(Task requirements):
The line containing "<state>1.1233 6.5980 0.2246" marks where to begin; quote it and every line after it through the end of the data, exactly as written.

(Data shown):
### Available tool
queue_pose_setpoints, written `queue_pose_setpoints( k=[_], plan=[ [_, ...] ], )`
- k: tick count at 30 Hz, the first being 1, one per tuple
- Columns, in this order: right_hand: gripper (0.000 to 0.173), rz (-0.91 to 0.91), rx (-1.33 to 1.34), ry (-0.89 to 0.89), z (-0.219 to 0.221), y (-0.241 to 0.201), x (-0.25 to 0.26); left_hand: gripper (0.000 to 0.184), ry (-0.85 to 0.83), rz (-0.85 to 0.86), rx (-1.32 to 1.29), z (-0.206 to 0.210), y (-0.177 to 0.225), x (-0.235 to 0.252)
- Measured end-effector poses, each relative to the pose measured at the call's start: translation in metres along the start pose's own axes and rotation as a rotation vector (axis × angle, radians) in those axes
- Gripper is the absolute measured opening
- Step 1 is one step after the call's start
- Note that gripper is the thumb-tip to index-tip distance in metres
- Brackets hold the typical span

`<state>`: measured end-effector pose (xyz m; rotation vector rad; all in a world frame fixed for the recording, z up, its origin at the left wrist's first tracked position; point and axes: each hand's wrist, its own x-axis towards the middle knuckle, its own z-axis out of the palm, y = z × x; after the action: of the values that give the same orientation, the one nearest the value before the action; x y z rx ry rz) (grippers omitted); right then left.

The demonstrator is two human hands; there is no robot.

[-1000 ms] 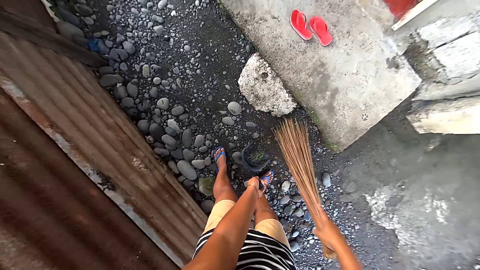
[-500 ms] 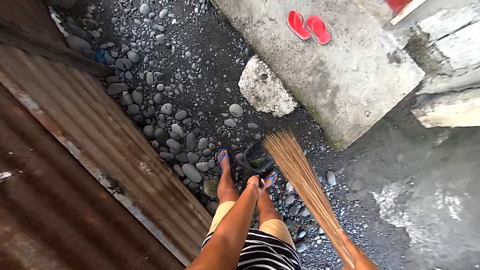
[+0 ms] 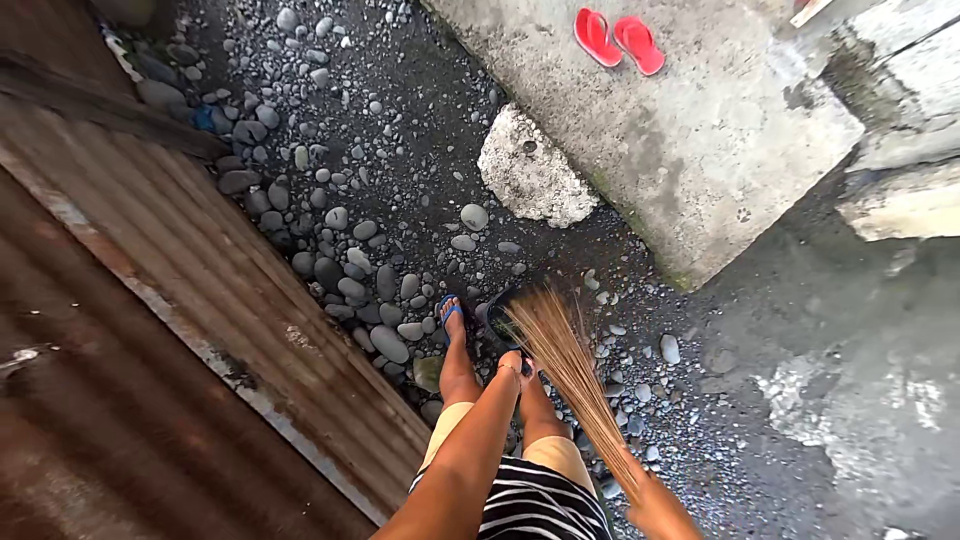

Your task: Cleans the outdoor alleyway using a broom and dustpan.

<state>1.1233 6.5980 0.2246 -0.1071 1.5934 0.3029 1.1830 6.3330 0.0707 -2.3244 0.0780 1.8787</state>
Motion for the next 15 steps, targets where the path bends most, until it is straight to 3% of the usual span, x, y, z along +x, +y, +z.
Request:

(Worked solution):
<state>1.1233 6.5980 0.2246 -0.1071 1.5934 0.3029 1.1830 6.3330 0.0707 -2.3244 0.0780 1.8787</state>
Motion for the next 15 steps, targets where the path bends most, until it is straight to 3% of the usual span, x, y, z along +x, +y, +z.
Request:

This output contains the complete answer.